Voici les ambitions de la Côte d‘Ivoire en matière d’énergie solaire

Expert International en Industries Pétrolières et Énergies, Serge DIOMAN Parfait fait cas, dans cette interview, des grandes perspectives de développement pour la Côte d’Ivoire en matière de production solaire photovoltaïque. Pour lui, le secteur de l’énergie électrique fait partie des filières à investissements indispensables pour un pays en plein essor économique comme la Côte d’Ivoire.

« LE SOLAIRE OFFRE DIVERSES PERSPECTIVES D’EXPLOITATIONS RENTABLES ET ÉCO-RESPONSABLES »

LE PATRIOTE : Quelles sont les perspectives majeures s’offrant à la Côte d‘Ivoire qui continue de déployer ses pleines capacités en matière de sources solaires ?
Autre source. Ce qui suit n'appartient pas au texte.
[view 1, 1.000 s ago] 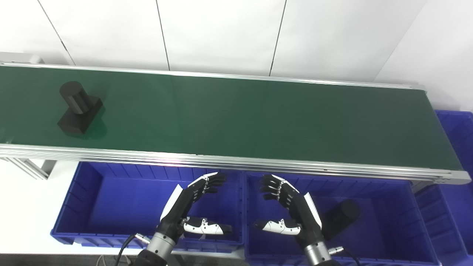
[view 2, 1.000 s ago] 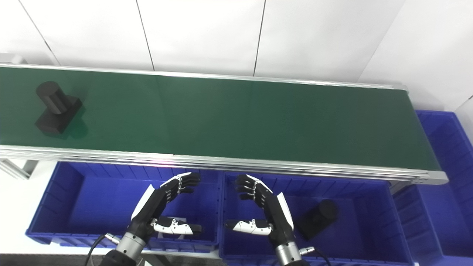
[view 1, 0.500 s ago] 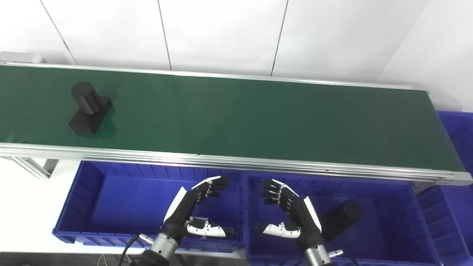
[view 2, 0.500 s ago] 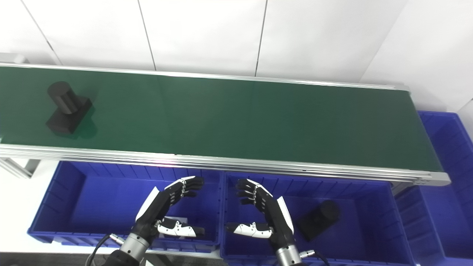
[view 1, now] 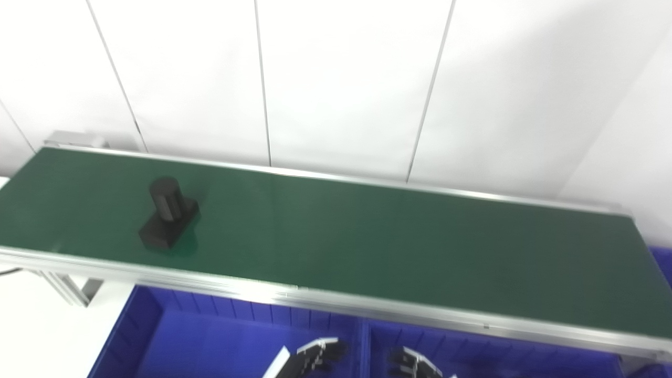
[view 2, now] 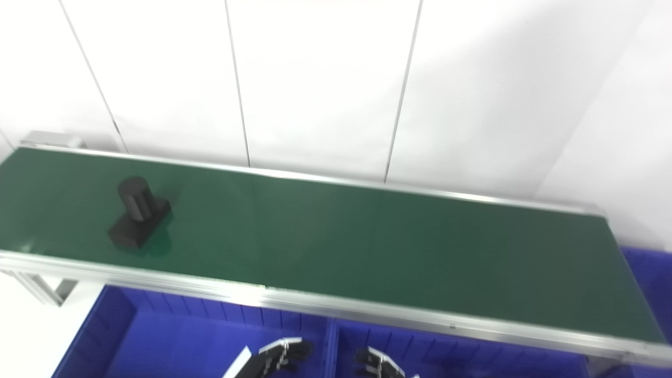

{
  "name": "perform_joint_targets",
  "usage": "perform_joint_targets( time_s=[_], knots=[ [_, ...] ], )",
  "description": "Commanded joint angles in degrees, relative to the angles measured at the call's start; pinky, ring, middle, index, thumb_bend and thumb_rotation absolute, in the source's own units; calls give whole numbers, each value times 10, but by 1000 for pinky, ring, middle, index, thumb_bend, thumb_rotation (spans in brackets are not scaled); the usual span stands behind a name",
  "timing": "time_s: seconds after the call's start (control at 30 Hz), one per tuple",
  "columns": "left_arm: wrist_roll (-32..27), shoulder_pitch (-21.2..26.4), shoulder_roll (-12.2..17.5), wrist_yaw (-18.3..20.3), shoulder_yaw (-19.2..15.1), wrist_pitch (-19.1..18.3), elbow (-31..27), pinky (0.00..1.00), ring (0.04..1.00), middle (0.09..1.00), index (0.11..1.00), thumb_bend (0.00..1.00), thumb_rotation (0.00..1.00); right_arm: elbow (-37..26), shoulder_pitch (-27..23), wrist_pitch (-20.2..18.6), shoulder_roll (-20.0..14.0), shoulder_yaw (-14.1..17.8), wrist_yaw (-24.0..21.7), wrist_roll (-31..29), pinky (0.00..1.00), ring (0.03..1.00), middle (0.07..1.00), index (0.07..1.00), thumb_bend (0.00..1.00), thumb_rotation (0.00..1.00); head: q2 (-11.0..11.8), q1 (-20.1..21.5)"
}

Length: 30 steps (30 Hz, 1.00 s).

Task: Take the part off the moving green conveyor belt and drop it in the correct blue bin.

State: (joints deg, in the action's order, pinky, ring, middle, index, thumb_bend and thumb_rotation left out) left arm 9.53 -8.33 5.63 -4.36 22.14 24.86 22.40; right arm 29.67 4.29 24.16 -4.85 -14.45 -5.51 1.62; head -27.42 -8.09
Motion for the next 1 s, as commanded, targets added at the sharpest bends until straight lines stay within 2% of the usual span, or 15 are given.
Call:
perform_joint_targets(
  time_s=[0.0, 0.1, 0.43, 0.73, 0.97],
  knots=[
    [1, 15, 5, -18, 7, 21, 2, 703, 769, 785, 760, 956, 146, -2, -11, 28, 3, 6, -4, -7, 643, 719, 764, 761, 980, 251, 8, -3],
    [-5, 22, 7, -25, 17, 21, 15, 695, 766, 785, 752, 964, 144, 5, -14, 28, 4, 8, -4, -7, 630, 711, 757, 753, 991, 241, 18, -7],
    [-7, 30, 12, -46, 34, 21, 23, 685, 755, 775, 741, 989, 154, 7, -15, 28, 6, 16, -14, -10, 625, 705, 752, 747, 1000, 226, 18, -11],
    [-6, 36, 9, -54, 42, 21, 33, 683, 750, 772, 738, 996, 171, 14, -17, 28, 1, 19, -15, -8, 621, 711, 753, 750, 1000, 261, 31, -43],
    [-4, 45, 8, -67, 51, 21, 48, 673, 742, 765, 731, 998, 171, 26, -22, 28, 2, 27, -22, -12, 617, 708, 759, 753, 1000, 263, 37, -48]
  ],
)
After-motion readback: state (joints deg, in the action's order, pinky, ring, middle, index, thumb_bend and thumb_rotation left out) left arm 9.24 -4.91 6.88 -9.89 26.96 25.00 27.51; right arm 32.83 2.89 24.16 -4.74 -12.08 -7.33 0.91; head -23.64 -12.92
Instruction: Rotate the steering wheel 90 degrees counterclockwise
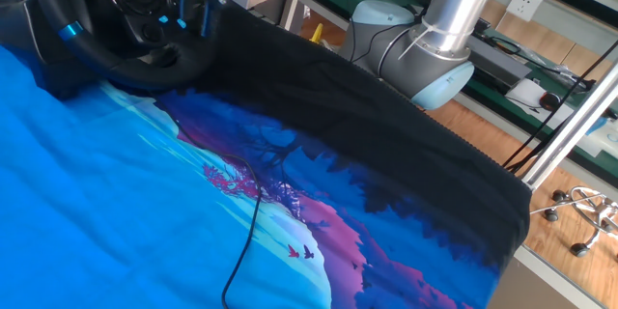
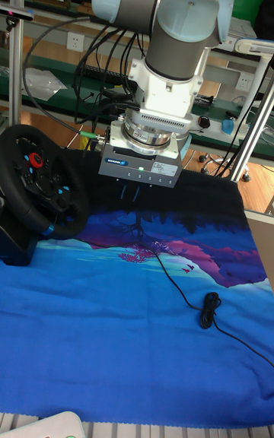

SERGE DIOMAN PARFAIT : Pour un pays émergent, comme la Côte d’Ivoire qui s’est donnée pour objectif d’aller au-delà de l’utilité primaire que l’on puisse tirer d’une ressource naturelle donnée, le solaire offre diverses perspectives d’exploitations qui s’avèrent effectivement rentables et éco-responsables.

Tout est en réalité bon à recevoir du soleil. C’est une richesse naturelle inépuisable, renouvelable, facilement accessible et gratuite. Il est de surcroît multiforme en ce sens qu’il procure à la fois différentes formes d’énergies que sont la chaleur, des ondes électromécaniques diverses, de la lumière vive utilisable pour des besoins photovoltaïques, etc.

Hormis la production d’électricité de source solaire, le pays apparaît très attractif pour des investisseurs désireux par exemple alors de développer la filière de l’hydrogène vert.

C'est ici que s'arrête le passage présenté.